Beatriz Ellen Roza, Clarelis Rodrigues da Silva e Bárbara de Paula, todas estudantes do curso de História da Arte, são as idealizadoras do Para Além da Margem. A proposta é montar uma exposição virtual com obras produzidas por artistas negras. Segundo as organizadoras, o projeto vem suprir a necessidade de ampliação de espaços de produção e exibição de trabalhos de mulheres, pessoas LGBTQIA+ e pessoas racializadas, que continuam sendo minoria e não têm seus trabalhos reconhecidos e expostos no circuito convencional, apesar de produzirem, muitas vezes, em grande quantidade.

O projeto foi motivado pela dificuldade de obter experiências práticas na área de História da Arte junto à necessidade de espaços expositores direcionados a artistas negras. Quando se estuda História da Arte, a presença de artistas  − homens brancos − nos manuais e exposições é enorme; entretanto, os nomes das mulheres − principalmente das negras − mal são citados, apesar de haver artistas notórias que deveriam compor o estudo da arte e artistas contemporâneas que estão produzindo atualmente”, diz Beatriz.

Qualquer artista que esteja dentro do perfil do projeto poderá enviar seu material. As informações deverão ser acompanhadas pelo Instagram @paraalemdamargem.

Comunicação e educação em pauta

Um curso de Comunicação Popular será produzido pelo coletivo RUA UFRJ, composto por Gabrielle Braz Santos Brandão, Leandro Palhares Bezerra Salvador, Analice Madeira Teixeira da Silva e Lorena Soares de Paiva Silva, estudantes de Geografia, Biomedicina e Psicologia, respectivamente. No ano em que Paulo Freire completaria 100 anos, o projeto se dá em parceria com o Instituto de Formação Humana e Educação Popular (Ifhep), espaço existente há dez anos em Campo Grande, Zona Oeste do Rio de Janeiro, e que objetiva transformar vidas por meio da educação popular.
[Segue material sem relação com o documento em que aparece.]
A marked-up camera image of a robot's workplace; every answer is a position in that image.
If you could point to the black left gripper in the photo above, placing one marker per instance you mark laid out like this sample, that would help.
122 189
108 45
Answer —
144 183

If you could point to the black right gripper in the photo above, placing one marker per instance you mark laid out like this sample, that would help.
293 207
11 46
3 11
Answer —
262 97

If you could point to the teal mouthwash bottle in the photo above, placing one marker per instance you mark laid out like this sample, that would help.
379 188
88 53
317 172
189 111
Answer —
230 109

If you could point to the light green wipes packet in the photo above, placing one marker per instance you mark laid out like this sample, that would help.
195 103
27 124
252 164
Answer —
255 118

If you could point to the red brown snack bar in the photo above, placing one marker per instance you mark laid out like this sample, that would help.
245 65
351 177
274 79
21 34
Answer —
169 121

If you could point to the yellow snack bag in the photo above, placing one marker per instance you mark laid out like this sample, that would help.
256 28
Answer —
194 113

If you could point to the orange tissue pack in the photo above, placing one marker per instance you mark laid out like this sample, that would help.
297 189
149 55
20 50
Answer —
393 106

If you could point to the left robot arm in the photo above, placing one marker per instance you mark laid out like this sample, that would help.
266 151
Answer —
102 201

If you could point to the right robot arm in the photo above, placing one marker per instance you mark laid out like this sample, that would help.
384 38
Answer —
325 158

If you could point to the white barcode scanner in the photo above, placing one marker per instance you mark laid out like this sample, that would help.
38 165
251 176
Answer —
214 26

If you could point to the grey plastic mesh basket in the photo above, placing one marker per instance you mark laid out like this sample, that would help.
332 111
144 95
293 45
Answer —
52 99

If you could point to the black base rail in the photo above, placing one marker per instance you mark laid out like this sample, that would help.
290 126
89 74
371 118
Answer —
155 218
Qualquer interessado poderá se inscrever no curso, que tem como principais públicos-alvo os estudantes de universidades, tanto públicas quanto privadas,  professores e técnicos de instituições de ensino, militantes de movimentos sociais, bem como antigos e atuais educadores e educandos do Iphep. As aulas serão transmitidas pelo canal no Youtube.

Essas são algumas das produções desenvolvidas pelos estudantes da UFRJ em tempos difíceis  e em meio a cortes de orçamento e até ameaça de fechamento em virtude da falta de verbas. A UFRJ resiste, assim como a cultura e várias outras áreas.